## TASK DESCRIPTION
Your answer should be a single number: the count of lines in the listing that contain "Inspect".

## DATA SECTION

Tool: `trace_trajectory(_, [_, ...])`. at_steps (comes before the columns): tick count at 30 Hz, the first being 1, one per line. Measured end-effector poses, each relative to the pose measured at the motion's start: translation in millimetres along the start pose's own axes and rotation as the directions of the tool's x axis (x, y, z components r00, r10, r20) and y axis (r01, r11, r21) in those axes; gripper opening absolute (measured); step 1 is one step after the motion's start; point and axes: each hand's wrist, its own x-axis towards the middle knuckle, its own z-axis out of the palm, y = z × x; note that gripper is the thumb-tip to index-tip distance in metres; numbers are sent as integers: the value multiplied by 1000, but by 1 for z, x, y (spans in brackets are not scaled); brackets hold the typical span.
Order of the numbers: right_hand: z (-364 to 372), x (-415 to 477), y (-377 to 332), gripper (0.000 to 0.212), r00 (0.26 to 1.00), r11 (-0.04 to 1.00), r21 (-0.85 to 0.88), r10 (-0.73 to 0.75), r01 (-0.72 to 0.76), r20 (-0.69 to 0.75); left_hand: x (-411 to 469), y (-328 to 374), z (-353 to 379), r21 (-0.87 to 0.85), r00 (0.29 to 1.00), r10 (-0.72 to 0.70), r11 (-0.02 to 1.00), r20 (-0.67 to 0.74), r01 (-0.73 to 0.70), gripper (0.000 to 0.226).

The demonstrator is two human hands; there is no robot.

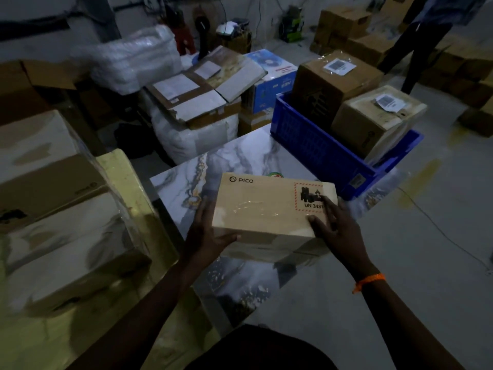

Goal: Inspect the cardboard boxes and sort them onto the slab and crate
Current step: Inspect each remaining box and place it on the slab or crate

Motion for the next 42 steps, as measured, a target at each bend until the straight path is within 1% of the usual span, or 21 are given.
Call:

## SOLUTION TO THIS PROBLEM
2